Sole traders received £9.6bn through the scheme prior to its closure to new applications on 31 March 2021. Based on a previous pilot addressing limited companies that borrowed through the scheme, the government anticipates that the risks of fraud relating to falsified income or turnover is probable in the sole trader population as well.
Announced in 2020 at the height of the pandemic, the BBLS was designed to support small and medium-sized businesses affected by COVID-19, enabling them to borrow between £2,000 and £50,000 at a low interest rate, guaranteed by the government. Loans were made on the condition that they would provide an economic benefit to the business and would not be used for personal purposes.
The Public Accounts Committee report on DBT’s (previously the Department for Business, Energy and Industrial Strategy or BEIS) 2020/21 annual report concluded that BEIS “did not make full use of all the tools at its disposal to prevent and detect fraud” in COVID-19 business support schemes. Dame Meg Hillier MP, Chair of the Public Accounts Committee, said that the initial COVID-19 response “offered an open goal to fraudsters and embezzlers and they have cashed in, adding billions and billions to taxpayer woes”.
A further report by the Public Accounts Committee in April 2023 slammed the government for continuing to make slow progress on its counter-fraud activities relating to the BBLS and that its “lack of curiosity” regarding lenders’ performance increased the risk of losses for the taxpayer. DBT also accepted that grant payments made through councils on their behalf to local businesses under such COVID-19 support schemes were “not in line with how the scheme was meant to work”.
Jack Bower, ICAEW Public Sector Audit and Assurance Manager, comments: “ICAEW welcomes this extension by the government of efforts to identify and recover fraudulent loans taken out during the pandemic. Billions of pounds of taxpayer money have been lost to fraud and it is right that action is taken to recover as much as possible.
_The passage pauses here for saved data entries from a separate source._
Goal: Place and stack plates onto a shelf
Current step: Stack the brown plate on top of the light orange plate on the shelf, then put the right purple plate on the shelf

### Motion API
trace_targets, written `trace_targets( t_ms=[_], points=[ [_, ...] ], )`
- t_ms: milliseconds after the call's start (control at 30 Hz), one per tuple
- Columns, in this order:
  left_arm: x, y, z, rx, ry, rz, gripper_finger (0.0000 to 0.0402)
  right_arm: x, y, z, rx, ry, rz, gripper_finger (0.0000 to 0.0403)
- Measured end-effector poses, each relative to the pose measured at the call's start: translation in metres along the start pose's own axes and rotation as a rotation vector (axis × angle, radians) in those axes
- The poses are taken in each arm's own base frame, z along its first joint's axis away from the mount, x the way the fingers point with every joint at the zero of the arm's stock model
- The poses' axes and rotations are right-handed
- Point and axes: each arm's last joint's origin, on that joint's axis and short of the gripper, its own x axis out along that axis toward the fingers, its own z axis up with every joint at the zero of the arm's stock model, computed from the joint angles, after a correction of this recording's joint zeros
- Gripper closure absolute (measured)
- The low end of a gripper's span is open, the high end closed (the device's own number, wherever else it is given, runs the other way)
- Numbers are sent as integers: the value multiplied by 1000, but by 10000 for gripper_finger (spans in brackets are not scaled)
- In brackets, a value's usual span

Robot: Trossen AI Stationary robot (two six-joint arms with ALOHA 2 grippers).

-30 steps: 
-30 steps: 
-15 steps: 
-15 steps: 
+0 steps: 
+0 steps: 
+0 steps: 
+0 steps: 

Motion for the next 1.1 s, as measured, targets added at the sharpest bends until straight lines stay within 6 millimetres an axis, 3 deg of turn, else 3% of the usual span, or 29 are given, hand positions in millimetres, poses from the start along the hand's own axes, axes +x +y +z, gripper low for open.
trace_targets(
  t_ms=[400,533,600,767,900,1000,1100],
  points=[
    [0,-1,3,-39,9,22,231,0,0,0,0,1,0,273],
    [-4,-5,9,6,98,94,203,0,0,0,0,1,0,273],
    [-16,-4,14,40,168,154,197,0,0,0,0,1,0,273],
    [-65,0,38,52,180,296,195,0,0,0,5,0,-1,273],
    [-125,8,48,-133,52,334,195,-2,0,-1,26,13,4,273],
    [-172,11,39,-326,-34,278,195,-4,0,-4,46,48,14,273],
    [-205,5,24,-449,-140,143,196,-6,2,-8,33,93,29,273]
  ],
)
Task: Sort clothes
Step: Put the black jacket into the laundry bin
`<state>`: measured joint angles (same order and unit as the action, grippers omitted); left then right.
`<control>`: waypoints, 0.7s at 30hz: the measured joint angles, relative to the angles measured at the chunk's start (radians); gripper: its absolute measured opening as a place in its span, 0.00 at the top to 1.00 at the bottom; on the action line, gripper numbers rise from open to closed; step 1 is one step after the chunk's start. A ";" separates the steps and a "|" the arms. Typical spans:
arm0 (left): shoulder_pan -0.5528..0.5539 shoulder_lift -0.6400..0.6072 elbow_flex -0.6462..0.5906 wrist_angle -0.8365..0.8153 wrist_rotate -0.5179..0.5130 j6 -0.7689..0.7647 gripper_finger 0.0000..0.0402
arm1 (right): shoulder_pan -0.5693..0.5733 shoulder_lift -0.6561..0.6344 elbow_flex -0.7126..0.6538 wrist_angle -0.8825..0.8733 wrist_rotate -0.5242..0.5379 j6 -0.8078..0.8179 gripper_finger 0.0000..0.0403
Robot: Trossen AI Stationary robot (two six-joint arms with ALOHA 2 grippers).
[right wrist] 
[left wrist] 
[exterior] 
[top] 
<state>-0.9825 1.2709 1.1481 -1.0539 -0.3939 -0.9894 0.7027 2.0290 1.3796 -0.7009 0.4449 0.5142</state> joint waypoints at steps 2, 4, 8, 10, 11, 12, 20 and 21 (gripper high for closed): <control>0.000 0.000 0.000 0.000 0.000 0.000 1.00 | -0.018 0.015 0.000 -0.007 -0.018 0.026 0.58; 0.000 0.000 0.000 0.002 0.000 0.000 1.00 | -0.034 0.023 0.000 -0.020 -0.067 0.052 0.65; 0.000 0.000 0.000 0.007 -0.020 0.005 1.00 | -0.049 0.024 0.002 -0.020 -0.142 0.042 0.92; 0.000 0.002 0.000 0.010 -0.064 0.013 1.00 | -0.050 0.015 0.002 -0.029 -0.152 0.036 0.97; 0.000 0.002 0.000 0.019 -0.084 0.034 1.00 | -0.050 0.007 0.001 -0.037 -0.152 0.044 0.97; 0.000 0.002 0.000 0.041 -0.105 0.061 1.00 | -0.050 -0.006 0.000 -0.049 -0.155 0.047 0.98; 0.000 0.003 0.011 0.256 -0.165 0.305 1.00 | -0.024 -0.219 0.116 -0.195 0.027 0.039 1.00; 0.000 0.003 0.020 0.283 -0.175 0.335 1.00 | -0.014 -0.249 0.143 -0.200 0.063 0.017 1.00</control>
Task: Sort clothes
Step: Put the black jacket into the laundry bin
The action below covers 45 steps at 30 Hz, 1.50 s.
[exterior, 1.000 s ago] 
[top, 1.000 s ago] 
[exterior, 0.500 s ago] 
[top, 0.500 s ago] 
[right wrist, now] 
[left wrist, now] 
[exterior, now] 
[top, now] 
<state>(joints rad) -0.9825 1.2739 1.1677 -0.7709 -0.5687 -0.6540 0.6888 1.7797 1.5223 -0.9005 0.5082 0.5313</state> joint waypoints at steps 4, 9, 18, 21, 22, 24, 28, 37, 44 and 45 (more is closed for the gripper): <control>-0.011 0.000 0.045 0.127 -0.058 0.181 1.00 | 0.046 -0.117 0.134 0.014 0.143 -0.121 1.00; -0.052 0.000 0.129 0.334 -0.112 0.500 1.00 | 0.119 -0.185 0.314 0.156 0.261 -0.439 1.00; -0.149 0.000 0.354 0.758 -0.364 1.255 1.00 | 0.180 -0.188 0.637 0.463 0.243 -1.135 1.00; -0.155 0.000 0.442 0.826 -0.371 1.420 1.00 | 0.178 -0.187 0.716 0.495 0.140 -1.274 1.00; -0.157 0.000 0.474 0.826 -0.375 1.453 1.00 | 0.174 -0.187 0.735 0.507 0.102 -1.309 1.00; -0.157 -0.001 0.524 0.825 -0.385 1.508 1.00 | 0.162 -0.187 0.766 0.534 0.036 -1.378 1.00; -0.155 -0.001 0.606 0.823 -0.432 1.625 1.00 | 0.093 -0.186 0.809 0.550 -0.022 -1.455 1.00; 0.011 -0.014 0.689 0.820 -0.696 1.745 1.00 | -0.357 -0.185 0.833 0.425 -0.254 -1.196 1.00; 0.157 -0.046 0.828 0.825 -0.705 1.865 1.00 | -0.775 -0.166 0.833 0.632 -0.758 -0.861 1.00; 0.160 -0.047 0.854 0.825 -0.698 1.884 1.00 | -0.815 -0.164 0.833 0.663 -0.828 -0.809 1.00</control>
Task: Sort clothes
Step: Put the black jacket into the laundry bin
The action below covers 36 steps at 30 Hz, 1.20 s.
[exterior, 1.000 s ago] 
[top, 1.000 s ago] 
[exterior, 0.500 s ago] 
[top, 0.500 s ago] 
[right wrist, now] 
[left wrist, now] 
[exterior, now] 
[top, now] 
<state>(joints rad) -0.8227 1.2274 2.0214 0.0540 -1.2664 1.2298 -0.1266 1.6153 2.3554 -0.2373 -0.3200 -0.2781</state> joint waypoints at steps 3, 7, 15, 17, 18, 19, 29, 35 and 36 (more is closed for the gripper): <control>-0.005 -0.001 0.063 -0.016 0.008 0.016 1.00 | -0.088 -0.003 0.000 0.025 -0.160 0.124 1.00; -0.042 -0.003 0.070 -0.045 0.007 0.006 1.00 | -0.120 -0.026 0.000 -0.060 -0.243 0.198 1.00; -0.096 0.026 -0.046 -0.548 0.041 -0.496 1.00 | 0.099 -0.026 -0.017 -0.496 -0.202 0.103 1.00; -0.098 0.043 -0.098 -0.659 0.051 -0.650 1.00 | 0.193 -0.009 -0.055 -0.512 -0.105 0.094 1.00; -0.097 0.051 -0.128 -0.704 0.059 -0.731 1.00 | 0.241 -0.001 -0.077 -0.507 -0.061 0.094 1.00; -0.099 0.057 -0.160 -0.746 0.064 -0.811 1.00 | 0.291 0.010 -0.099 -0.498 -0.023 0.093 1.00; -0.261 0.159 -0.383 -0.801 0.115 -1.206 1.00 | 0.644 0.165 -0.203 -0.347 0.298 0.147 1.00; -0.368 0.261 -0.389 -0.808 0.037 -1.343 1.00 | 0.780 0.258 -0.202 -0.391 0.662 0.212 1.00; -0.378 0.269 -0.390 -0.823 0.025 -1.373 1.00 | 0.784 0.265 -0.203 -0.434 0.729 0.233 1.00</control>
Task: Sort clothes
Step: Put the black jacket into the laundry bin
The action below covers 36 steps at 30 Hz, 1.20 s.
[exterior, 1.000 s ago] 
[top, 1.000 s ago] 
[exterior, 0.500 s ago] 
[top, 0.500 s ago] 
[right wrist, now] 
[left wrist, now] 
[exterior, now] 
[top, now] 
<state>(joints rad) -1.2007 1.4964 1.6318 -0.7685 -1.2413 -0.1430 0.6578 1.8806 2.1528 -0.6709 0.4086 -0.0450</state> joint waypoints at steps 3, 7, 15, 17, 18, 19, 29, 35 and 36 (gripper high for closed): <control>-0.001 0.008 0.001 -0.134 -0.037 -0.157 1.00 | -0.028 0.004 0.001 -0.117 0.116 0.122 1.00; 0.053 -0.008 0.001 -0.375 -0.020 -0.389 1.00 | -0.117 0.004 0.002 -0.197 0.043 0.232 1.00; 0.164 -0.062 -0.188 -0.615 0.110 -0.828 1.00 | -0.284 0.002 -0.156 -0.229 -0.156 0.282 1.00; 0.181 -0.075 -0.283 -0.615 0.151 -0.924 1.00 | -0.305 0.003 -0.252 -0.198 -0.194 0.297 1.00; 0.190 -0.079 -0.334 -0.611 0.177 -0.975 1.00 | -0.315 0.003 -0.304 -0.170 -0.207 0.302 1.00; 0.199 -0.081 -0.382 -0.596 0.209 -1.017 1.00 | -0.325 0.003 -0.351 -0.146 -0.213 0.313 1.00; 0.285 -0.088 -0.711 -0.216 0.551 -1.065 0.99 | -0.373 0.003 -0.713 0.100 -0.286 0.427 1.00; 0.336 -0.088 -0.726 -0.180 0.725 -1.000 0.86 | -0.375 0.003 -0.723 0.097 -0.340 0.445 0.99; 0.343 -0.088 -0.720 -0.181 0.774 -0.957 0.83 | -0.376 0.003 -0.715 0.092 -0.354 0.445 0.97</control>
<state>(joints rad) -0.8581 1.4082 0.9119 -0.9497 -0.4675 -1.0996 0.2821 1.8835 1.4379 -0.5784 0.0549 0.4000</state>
“The disappointment is that recovery efforts are still at a pilot stage, given the likelihood of recovering fraudulently obtained public money diminishes as time passes. Even more disappointing is the failure to subject loan applications to the most basic of checks before they were approved in the first place. This is a key lesson that needs to be embedded into similar programmes in the future.”
HMRC estimates that error and fraud in COVID-19 support schemes amounts to between £3.3bn and £7.3bn, with a most likely estimate of £5.0bn. This constitutes an error and fraud rate of between 3.3% and 7.4%, with a most likely estimate of 5.1%.